You see that the birth pixels are located on the peaks of white areas. But the brightest area is not marked. What happened? In fact, the brightest area has a birth-deapth pair whose death time is $-\infty$ and such a pair is not handled in HomCloud by default. Therefore the brightest area is not marked.
Advanced inverse analysis¶
BitmapPHTreesPair
is used for advanced inverse analysis (called volume). This class is available for the analysis of
levelset persistence.
BitmapPHTreesPair.from_bitmap_levelset
is used. The first and second arguments are the same as PDList.from_bitmap_levelset
.
save_to=...
specifies the output file name. The extension should be .p2mt
.
hc.BitmapPHTrees.for_bitmap_levelset(pict, "superlevel", save_to="grayscale-tree.pdgm")
PDList(path=grayscale-tree.pdgm)
We can load the data by the following code and get the information of the 0th PD by dim_0_trees()
.
phtrees = hc.PDList("grayscale-tree.pdgm").bitmap_phtrees(0)
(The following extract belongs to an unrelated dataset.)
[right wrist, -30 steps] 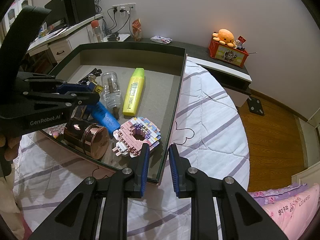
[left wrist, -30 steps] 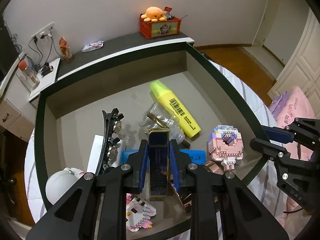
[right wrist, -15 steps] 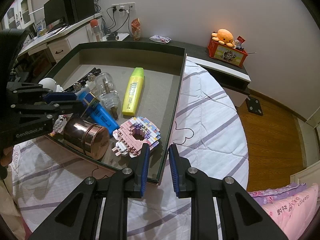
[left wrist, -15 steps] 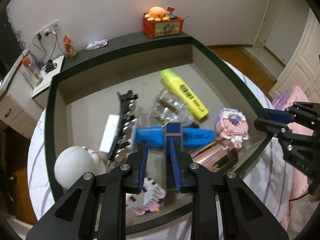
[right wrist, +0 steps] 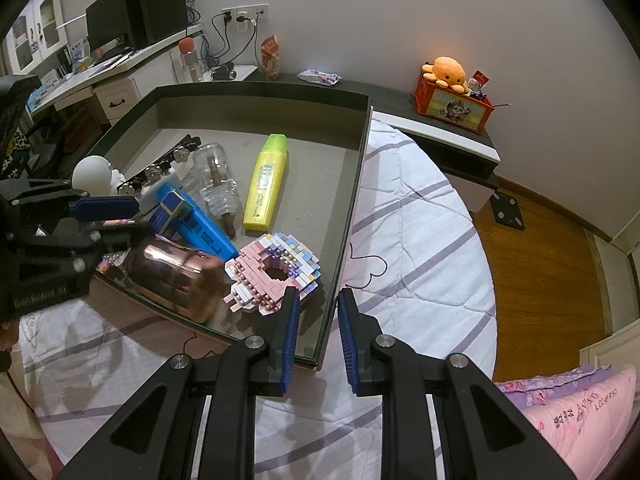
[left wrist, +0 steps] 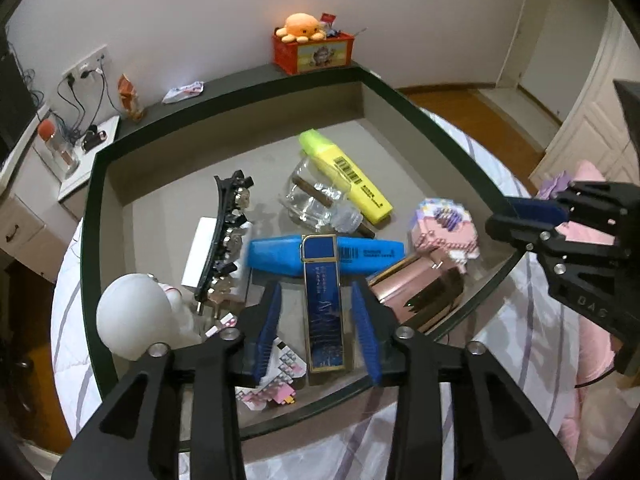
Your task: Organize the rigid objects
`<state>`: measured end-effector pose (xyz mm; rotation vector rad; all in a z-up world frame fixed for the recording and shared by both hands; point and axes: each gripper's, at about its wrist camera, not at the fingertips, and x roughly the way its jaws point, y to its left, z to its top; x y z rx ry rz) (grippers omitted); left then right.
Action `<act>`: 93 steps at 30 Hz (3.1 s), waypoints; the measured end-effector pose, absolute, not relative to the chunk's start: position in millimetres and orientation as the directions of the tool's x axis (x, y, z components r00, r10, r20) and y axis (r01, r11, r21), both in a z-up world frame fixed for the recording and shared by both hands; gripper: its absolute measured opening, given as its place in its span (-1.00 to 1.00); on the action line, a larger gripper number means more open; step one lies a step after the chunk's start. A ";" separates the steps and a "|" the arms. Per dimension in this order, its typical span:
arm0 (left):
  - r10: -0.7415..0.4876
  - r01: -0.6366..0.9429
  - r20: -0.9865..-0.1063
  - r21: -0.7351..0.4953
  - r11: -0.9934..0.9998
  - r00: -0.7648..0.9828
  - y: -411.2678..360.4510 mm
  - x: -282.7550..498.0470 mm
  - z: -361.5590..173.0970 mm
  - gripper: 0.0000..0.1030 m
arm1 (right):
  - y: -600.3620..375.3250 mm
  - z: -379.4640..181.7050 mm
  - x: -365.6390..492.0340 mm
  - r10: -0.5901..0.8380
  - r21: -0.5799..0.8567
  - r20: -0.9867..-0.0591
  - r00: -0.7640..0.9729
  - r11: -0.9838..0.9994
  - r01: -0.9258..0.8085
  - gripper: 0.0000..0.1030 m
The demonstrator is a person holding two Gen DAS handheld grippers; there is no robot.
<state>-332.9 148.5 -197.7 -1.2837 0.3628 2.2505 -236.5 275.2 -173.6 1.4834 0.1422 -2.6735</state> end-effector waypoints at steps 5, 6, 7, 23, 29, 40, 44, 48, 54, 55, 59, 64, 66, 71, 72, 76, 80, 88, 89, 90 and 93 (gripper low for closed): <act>0.254 -0.521 -0.877 -0.004 -0.853 -0.408 150.1 -345.6 -210.9 -0.09 | 275.3 -173.3 -235.7 -0.025 -0.041 -0.849 -0.528 -0.993 0.114 -0.58; 0.251 -0.513 -0.879 -0.009 -0.859 -0.406 148.2 -347.9 -212.3 -0.04 | 275.3 -173.3 -235.8 -0.025 -0.041 -0.850 -0.527 -0.993 0.114 -0.58; 0.256 -0.504 -0.880 -0.022 -0.863 -0.399 144.7 -350.4 -213.6 0.05 | 275.3 -173.3 -235.6 -0.024 -0.043 -0.850 -0.527 -0.992 0.115 -0.58; 0.207 -0.408 -0.869 -0.006 -0.913 -0.450 98.7 -339.1 -203.1 0.30 | 274.1 -172.8 -235.0 -0.025 -0.036 -0.847 -0.530 -0.994 0.104 -0.58; 0.249 -0.424 -0.819 -0.008 -0.906 -0.517 96.0 -316.7 -178.6 0.68 | 271.1 -171.0 -233.2 -0.015 -0.040 -0.842 -0.539 -0.995 0.091 -0.58; 0.234 -0.390 -0.766 0.024 -0.921 -0.599 82.6 -293.1 -157.5 0.99 | 254.4 -146.2 -219.2 0.017 -0.085 -0.786 -0.619 -0.993 0.082 0.13; 0.228 -0.381 -0.757 0.029 -0.924 -0.612 80.6 -285.9 -155.2 0.99 | 241.4 -134.6 -216.0 -0.003 -0.089 -0.749 -0.663 -0.990 0.105 0.59; 0.227 -0.368 -0.729 0.036 -0.929 -0.646 77.1 -279.2 -151.0 0.99 | 227.0 -132.2 -215.6 -0.052 -0.064 -0.741 -0.669 -0.987 0.147 0.60; 0.218 -0.321 -0.698 0.019 -0.947 -0.682 64.3 -273.6 -149.2 0.99 | 219.7 -134.4 -216.3 -0.093 -0.027 -0.727 -0.680 -0.986 0.164 1.00; 0.217 -0.316 -0.697 0.015 -0.949 -0.683 63.7 -273.2 -149.2 0.99 | 219.5 -133.6 -216.0 -0.100 -0.018 -0.721 -0.685 -0.987 0.162 1.00; 0.201 -0.293 -0.682 0.021 -0.956 -0.703 58.9 -267.0 -145.0 0.99 | 215.3 -131.4 -213.7 -0.109 -0.006 -0.708 -0.698 -0.987 0.161 1.00; 0.217 -0.293 -0.650 0.010 -0.956 -0.728 54.7 -255.7 -135.5 0.99 | 210.7 -125.1 -207.7 -0.119 0.003 -0.685 -0.719 -0.987 0.160 1.00; 0.215 -0.286 -0.634 0.010 -0.958 -0.743 53.1 -251.0 -130.3 0.99 | 208.7 -121.7 -204.7 -0.124 0.006 -0.680 -0.723 -0.987 0.163 1.00; 0.224 -0.277 -0.590 -0.001 -0.961 -0.776 51.4 -241.5 -119.5 0.99 | 211.5 -110.9 -191.8 -0.127 0.034 -0.646 -0.752 -0.990 0.138 1.00; 0.223 -0.273 -0.584 -0.002 -0.962 -0.781 50.8 -238.7 -117.0 0.99 | 212.1 -108.3 -188.4 -0.127 0.039 -0.640 -0.758 -0.990 0.133 1.00; 0.202 -0.256 -0.539 0.026 -0.966 -0.818 49.0 -222.3 -105.3 0.99 | 212.5 -96.7 -172.9 -0.116 0.034 -0.599 -0.792 -0.992 0.120 1.00; 0.252 -0.302 -0.488 0.025 -0.953 -0.835 47.7 -201.3 -89.6 1.00 | 212.2 -83.8 -157.1 -0.108 0.042 -0.558 -0.823 -0.994 0.102 1.00; 0.252 -0.301 -0.438 0.044 -0.953 -0.863 47.2 -175.0 -67.8 1.00 | 204.1 -62.2 -132.0 -0.092 0.021 -0.512 -0.854 -0.995 0.094 1.00; 0.241 -0.290 -0.427 0.052 -0.956 -0.872 46.5 -170.9 -64.4 1.00 | 204.0 -60.8 -129.7 -0.089 0.019 -0.510 -0.855 -0.996 0.093 1.00; 0.232 -0.279 -0.417 0.056 -0.959 -0.879 45.5 -167.7 -62.2 1.00 | 203.6 -58.4 -125.8 -0.087 0.016 -0.505 -0.859 -0.996 0.091 1.00; 0.190 -0.237 -0.394 0.073 -0.969 -0.899 41.2 -156.9 -53.1 1.00 | 202.5 -49.0 -112.9 -0.085 0.015 -0.481 -0.873 -0.996 0.089 1.00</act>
In fact, internally, the information is represented by trees and each tree node corresponds to a birth-death pair. I also mention that the information of the 0th PD and (n-1)th PD is computed when your input data is n dimensional data.
If you want to get the (n-1)th PD's information, please use codim_1_trees
method.
All nodes whose lifetime is less than -0.3.
[node for node in phtrees.nodes if node.lifetime() < -0.3]
[BitmapPHTrees.Node(1.2988804792640827, 0.2385550375924738), BitmapPHTrees.Node(1.2152244583757872, 0.7406097154584625), BitmapPHTrees.Node(0.9358796930939498, 0.3487765394031042), BitmapPHTrees.Node(3.72602997298875, -inf), BitmapPHTrees.Node(1.03477437479703, 0.04809406503892041)]
A node appear whose death time is $-\infty$. The volume for the node is the whole image and it is not useful if the volume is visualized. Therefore we remove the node as follows.
nodes = [node for node in phtrees.nodes if node.lifetime() < -0.3 and node.death_time() != -np.inf]
Finally we call the function draw_volumes_on_2d_image
for visualziation. This is the same way as binary images.
hc.draw_volumes_on_2d_image(nodes, pict, color=(255, 0, 0), alpha=0.2, birth_position=(255,0,0), marker_size=3)
This tutorial stops here. Try to analyze your own data.